Richard Dawkins afirmó que los memes son «virus de la mente», entidades parasitarias que «colonizan» la mente humana, utilizándola como medio para multiplicarse. Es una idea cuyo creador no fue otro que León Tolstoi. Tolstoi suele ser percibido como un autor mucho menos interesante que Dostoievski, un realista desesperadamente anticuado para el que básicamente no hay lugar en la modernidad, en contraste con la angustia existencial de Dostoievski.

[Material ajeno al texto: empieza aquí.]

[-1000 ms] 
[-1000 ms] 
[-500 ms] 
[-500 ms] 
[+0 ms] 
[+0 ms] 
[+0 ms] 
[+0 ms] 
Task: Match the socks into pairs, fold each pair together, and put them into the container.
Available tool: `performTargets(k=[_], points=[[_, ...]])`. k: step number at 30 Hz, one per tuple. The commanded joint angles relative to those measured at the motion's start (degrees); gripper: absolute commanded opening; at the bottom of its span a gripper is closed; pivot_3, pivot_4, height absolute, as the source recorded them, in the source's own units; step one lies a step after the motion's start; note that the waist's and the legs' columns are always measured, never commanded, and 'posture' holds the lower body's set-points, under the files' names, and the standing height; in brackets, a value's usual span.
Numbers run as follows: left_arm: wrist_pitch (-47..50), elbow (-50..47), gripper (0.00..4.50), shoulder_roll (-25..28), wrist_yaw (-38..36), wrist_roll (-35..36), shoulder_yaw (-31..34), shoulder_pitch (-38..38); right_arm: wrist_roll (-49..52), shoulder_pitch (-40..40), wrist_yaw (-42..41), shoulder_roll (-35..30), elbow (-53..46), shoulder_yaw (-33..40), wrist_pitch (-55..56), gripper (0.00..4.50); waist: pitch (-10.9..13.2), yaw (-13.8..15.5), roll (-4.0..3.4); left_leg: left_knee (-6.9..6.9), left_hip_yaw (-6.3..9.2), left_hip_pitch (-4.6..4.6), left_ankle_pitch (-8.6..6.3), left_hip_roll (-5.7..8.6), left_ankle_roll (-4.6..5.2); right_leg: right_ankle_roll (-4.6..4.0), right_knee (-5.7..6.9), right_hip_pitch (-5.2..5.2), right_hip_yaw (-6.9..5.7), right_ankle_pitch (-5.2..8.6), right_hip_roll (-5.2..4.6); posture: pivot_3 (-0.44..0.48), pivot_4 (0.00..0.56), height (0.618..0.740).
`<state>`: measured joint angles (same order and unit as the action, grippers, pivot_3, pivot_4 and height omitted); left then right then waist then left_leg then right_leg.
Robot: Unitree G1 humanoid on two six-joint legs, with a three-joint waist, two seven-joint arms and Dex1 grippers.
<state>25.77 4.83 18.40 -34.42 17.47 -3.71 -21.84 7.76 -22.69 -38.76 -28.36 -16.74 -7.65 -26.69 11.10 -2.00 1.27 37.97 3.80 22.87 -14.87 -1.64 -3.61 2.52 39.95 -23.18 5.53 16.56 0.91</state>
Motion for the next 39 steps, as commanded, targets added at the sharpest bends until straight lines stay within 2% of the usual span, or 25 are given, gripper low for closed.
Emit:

Tal vez, sin embargo, ha llegado el momento de rehabilitar completamente a Tolstoi, su singular teoría del arte y la humanidad en general, en la que encontramos ecos de la noción de memes de Dawkins. «Una persona es un homínido con un cerebro infectado, que se ha convertido en hospedador de millones de simbiontes culturales, y los principales factores que hacen posible esta transmisión son los sistemas simbióticos conocidos como lenguajes»(3) – ¿este pasaje de Dennett, en “La evolución de la libertad”, no es puro Tolstoi? La categoría básica de la antropología de Tolstoi es la infección: un sujeto humano es un medio pasivo vacío infectado por elementos culturales cargados de afecto que, como los bacilos contagiosos, se propagan de un individuo a otro. Y Tolstoi va aquí hasta el final: no se opone a esta propagación de las infecciones afectivas una verdadera autonomía espiritual; no propone una visión heroica de educarse para ser un sujeto ético autónomo maduro mediante la eliminación de los bacilos infecciosos. La única lucha es la lucha entre las infecciones buenas y malas: El cristianismo mismo es una infección – para Tolstoi – es una buena infección. Tal vez, esto es lo más perturbador que podemos aprender de la actual epidemia viral: cuando la naturaleza nos ataca con virus, en cierto modo nos está enviando nuestro propio mensaje. El mensaje es: lo que me hiciste a mí, ahora te lo estoy haciendo a ti.